▸ **Work instructions**: Further down are entries; set down exactly and only the lines from the one with "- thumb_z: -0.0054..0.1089" up to and including the one with "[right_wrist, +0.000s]", dropping each picture.

▸ **Exercise data**:
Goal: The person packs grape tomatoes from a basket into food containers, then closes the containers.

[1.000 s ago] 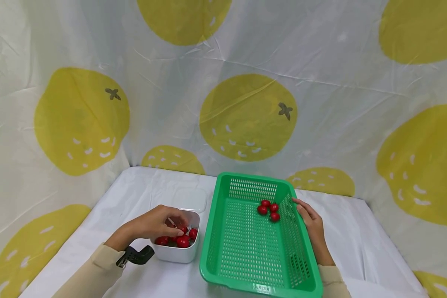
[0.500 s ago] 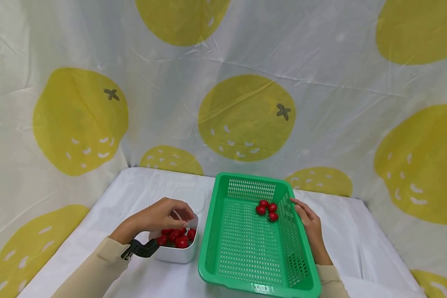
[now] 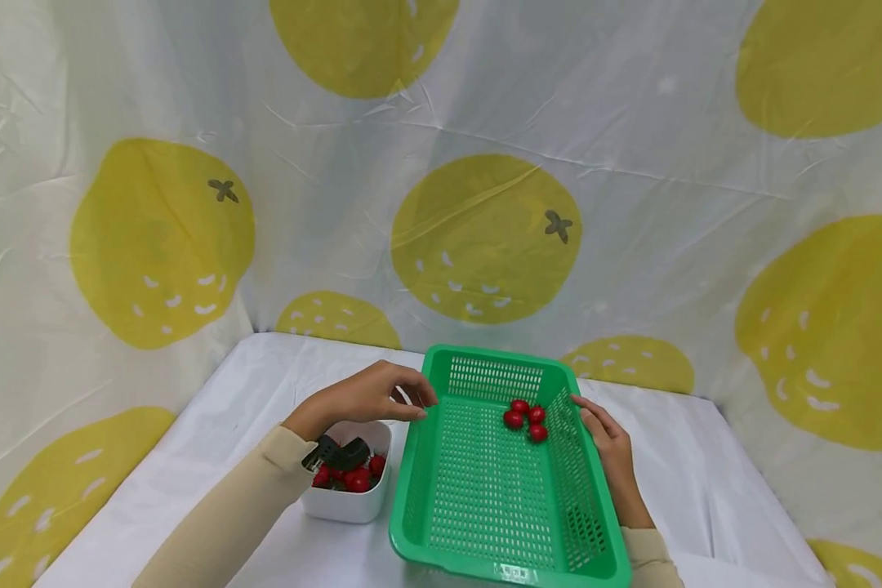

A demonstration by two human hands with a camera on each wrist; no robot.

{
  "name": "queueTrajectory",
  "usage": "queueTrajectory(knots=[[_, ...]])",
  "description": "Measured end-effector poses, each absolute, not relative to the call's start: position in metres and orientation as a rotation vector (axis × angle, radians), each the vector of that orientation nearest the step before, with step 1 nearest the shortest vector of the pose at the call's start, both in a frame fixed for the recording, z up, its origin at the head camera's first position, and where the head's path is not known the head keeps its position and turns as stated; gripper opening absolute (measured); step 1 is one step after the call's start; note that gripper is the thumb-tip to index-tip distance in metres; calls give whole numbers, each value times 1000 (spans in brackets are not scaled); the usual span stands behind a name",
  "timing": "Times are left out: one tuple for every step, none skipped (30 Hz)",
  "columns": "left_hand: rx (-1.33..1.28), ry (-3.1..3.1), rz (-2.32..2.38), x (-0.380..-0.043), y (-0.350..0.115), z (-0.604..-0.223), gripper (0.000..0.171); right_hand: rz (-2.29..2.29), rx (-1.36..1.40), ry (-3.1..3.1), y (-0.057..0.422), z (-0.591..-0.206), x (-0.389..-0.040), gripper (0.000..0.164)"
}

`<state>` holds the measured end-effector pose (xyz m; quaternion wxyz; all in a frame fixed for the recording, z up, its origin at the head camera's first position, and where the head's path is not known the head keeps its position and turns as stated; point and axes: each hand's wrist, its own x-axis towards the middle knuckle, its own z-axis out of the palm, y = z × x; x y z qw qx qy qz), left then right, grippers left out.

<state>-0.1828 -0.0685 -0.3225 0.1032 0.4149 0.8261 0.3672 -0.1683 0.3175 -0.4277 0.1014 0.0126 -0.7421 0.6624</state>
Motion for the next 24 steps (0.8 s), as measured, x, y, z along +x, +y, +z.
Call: queueTrajectory(knots=[[1225, 2438, 1081, -186, -64, -321, 18, 1949, 45, -2192, 318, -427, -168, 41], [1228, 2441, 1075, -189, -59, -320, 18, 1943, 48, -2190, 318, -427, -169, 41], [1229, 2441, 1071, -192, -54, -320, 17, 1943, 50, -2188, 318, -427, -169, 40], [1230, 2439, 1069, -195, -49, -319, 17, 1947, 48, -2184, 318, -426, -169, 40], [1233, 2435, 1066, -197, -44, -318, 17, 1956, 40, -2179, 317, -426, -169, 40], [1238, 2432, 1061, -200, -39, -318, 17, 1967, 33, -2174, 317, -427, -169, 40], [1242, 2426, 1061, -202, -34, -318, 17, 1976, 27, -2168, 317, -427, -169, 41], [1248, 2424, 1058, -205, -29, -318, 16, 1985, 21, -2163, 317, -427, -169, 41], [1250, 2423, 1058, -207, -24, -318, 16, 1989, 18, -2158, 317, -427, -168, 41], [1252, 2420, 1059, -210, -20, -319, 16, 1992, 20, -2157, 316, -428, -168, 41], [1257, 2418, 1058, -212, -16, -320, 16, 1993, 24, -2158, 316, -428, -167, 41], [1260, 2416, 1057, -214, -11, -321, 16, 1993, 26, -2157, 316, -429, -167, 41], [1263, 2411, 1058, -217, -8, -322, 16, 1991, 27, -2158, 316, -429, -167, 41], [1268, 2411, 1053, -219, -4, -323, 16, 1987, 27, -2162, 316, -430, -167, 41], [1270, 2409, 1046, -221, -1, -324, 16, 1979, 28, -2173, 317, -430, -167, 41], [1275, 2405, 1040, -224, 2, -325, 16, 1972, 29, -2179, 317, -431, -167, 41], [1278, 2405, 1034, -226, 5, -326, 16, 1966, 28, -2184, 317, -431, -166, 41], [1278, 2404, 1035, -228, 8, -327, 15, 1960, 35, -2187, 318, -432, -166, 40], [1278, 2400, 1044, -231, 11, -328, 15, 1953, 44, -2190, 318, -432, -166, 40], [1277, 2403, 1049, -233, 14, -330, 15, 1951, 52, -2189, 318, -431, -167, 40], [1277, 2399, 1064, -236, 17, -331, 15, 1953, 60, -2187, 319, -431, -167, 40], [1278, 2394, 1079, -238, 20, -332, 15, 1959, 67, -2181, 319, -431, -167, 40], [1276, 2390, 1094, -240, 23, -333, 15, 1965, 68, -2179, 319, -431, -168, 40], [1275, 2381, 1109, -242, 26, -334, 15, 1969, 67, -2178, 319, -430, -168, 39]])
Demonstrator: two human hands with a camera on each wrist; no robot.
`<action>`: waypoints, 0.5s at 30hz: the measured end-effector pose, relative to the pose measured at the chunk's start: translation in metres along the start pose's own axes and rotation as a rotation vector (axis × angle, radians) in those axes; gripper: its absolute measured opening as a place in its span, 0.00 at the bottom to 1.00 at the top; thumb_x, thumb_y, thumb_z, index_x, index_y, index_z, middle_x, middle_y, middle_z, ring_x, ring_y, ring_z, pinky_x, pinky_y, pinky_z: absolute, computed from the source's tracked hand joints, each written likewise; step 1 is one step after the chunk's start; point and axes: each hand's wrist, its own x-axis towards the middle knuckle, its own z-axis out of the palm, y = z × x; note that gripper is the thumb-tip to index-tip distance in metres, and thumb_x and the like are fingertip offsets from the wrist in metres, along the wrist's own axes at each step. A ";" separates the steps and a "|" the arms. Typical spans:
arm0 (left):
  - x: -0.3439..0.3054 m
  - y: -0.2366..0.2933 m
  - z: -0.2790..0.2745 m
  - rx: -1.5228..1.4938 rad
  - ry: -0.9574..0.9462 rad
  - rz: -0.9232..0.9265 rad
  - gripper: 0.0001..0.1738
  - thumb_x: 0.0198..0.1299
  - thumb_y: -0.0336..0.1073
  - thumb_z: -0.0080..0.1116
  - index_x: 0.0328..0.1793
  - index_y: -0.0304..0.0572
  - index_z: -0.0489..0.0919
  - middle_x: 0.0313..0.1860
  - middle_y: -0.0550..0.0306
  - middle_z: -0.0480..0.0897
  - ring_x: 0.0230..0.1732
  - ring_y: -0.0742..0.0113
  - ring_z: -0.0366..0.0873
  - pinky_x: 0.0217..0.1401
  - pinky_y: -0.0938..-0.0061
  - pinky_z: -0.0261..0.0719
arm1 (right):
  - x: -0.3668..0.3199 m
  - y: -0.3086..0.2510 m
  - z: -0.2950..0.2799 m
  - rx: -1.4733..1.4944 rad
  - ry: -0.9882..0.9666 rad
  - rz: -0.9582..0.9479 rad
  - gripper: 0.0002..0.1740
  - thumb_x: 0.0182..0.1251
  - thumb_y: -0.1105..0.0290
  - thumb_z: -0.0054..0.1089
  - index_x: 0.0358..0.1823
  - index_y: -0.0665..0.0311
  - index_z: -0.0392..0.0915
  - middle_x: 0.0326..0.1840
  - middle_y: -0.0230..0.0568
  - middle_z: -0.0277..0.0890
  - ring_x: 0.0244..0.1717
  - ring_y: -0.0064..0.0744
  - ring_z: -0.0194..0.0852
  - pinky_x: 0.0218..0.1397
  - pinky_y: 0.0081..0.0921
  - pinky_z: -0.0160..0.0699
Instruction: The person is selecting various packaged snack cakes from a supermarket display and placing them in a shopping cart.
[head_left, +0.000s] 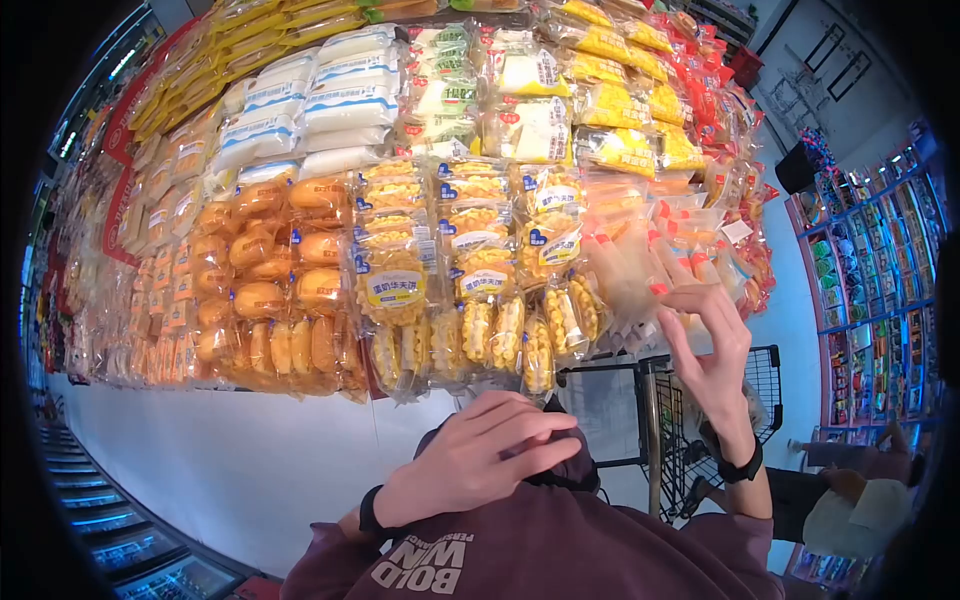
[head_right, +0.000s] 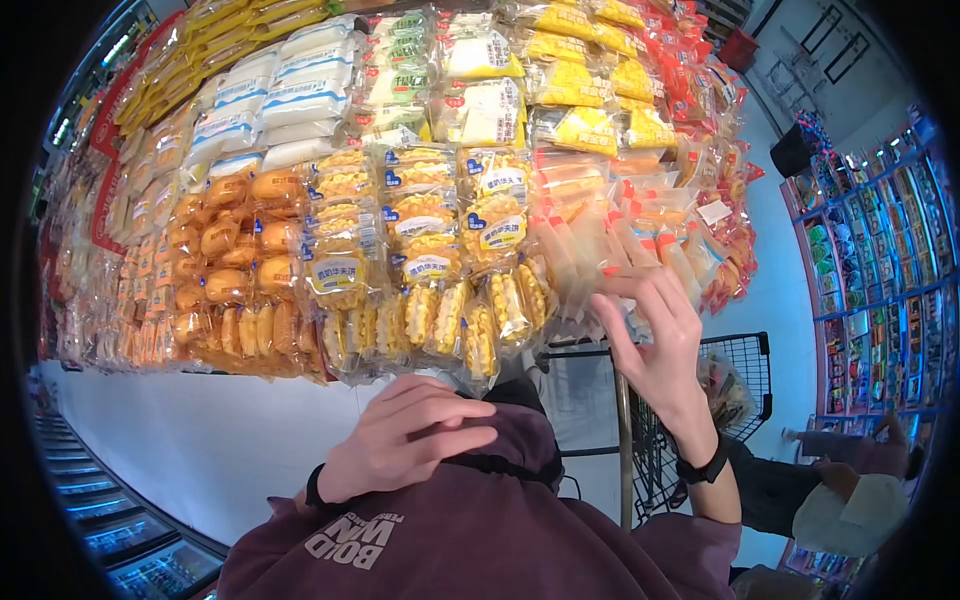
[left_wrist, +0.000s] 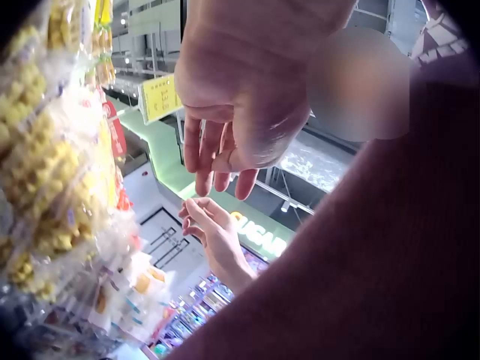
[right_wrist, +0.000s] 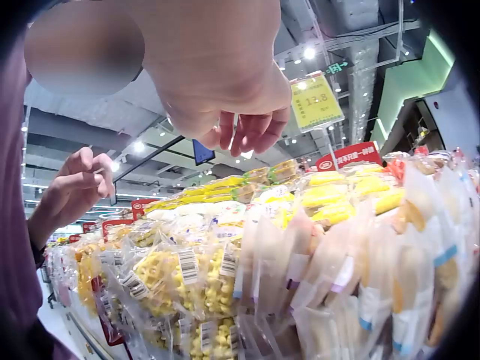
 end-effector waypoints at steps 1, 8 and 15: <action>0.007 0.002 0.019 -0.070 -0.080 0.011 0.17 0.48 0.23 0.62 0.47 0.37 0.84 0.58 0.52 0.81 0.51 0.60 0.80 0.54 0.65 0.77 | -0.014 0.007 -0.008 0.012 0.022 0.080 0.05 0.60 0.79 0.68 0.36 0.68 0.80 0.36 0.41 0.80 0.35 0.35 0.76 0.39 0.27 0.73; 0.069 0.007 0.166 -0.128 -0.599 0.039 0.23 0.51 0.26 0.60 0.57 0.35 0.76 0.55 0.51 0.78 0.59 0.57 0.75 0.63 0.64 0.71 | -0.154 0.089 -0.046 0.141 0.236 0.662 0.08 0.69 0.74 0.63 0.32 0.70 0.76 0.24 0.34 0.73 0.24 0.18 0.67 0.31 0.19 0.66; 0.083 -0.038 0.342 -0.110 -0.660 0.106 0.20 0.56 0.30 0.58 0.56 0.36 0.75 0.49 0.52 0.78 0.61 0.55 0.74 0.69 0.58 0.69 | -0.283 0.142 -0.018 0.251 -0.195 1.008 0.06 0.66 0.74 0.63 0.38 0.69 0.77 0.25 0.38 0.80 0.23 0.20 0.72 0.30 0.22 0.71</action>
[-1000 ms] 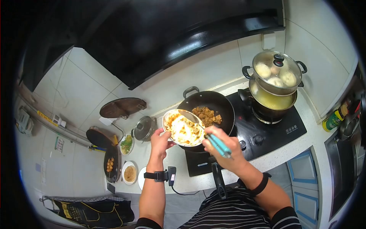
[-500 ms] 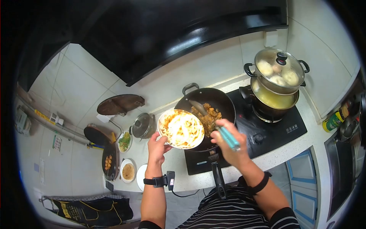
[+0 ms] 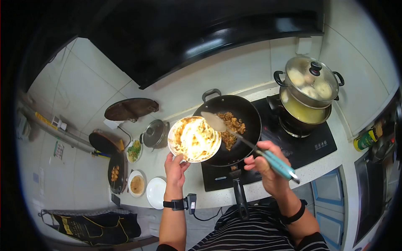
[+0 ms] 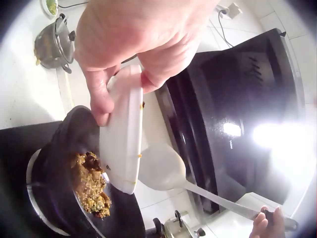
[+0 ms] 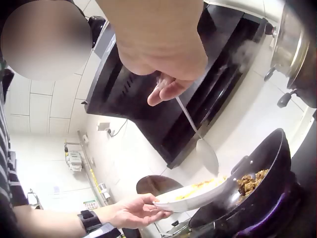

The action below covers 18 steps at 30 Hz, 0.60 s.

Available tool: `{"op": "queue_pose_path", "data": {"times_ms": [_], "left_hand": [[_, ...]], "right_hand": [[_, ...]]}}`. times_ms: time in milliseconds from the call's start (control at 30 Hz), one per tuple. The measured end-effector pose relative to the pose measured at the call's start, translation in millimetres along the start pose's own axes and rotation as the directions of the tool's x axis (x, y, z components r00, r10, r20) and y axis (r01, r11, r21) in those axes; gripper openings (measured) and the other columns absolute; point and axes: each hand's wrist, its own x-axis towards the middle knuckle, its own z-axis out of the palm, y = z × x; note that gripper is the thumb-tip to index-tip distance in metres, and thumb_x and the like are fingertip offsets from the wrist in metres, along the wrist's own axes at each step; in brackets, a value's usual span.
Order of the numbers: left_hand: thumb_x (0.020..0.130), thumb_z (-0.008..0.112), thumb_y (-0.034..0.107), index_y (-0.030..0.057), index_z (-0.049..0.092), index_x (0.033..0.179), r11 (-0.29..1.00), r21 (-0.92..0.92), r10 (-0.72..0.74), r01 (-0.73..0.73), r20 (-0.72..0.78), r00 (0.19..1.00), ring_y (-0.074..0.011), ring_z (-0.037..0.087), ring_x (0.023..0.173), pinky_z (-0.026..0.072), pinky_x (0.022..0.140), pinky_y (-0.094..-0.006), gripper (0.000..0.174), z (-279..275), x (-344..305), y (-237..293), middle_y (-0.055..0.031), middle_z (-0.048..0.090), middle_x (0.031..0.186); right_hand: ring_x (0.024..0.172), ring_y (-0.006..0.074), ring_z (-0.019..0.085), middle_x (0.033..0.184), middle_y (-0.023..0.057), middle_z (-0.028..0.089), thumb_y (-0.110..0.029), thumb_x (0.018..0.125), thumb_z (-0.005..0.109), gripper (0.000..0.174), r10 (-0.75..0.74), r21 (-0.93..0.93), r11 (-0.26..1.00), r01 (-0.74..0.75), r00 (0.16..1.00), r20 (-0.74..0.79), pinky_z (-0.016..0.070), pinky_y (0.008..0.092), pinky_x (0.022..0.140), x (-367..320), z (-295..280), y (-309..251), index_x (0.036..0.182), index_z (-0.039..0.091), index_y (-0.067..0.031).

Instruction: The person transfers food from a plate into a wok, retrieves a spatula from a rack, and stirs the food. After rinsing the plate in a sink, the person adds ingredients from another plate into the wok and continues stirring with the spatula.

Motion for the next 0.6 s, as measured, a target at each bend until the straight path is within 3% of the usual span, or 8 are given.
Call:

▸ **The completed task**:
  - thumb_z: -0.0054..0.1089
  - index_x: 0.0358..0.1823
  - index_y: -0.0665..0.0311
  - index_z: -0.0392..0.0915
  - middle_x: 0.0326..0.1840
  - middle_y: -0.0230..0.0568
  - middle_z: -0.0277..0.0890
  - ring_x: 0.0244..0.1717
  - ring_y: -0.0064..0.0744
  - ring_z: -0.0194..0.0852
  - pinky_x: 0.0218..0.1397
  - pinky_y: 0.0081..0.0921
  - pinky_z: -0.0160..0.0699
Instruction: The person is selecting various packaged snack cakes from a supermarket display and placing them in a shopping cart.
[head_left, +0.000s] 
[head_right, +0.000s] 
[left_wrist, +0.000s] 
[right_wrist, +0.000s] 

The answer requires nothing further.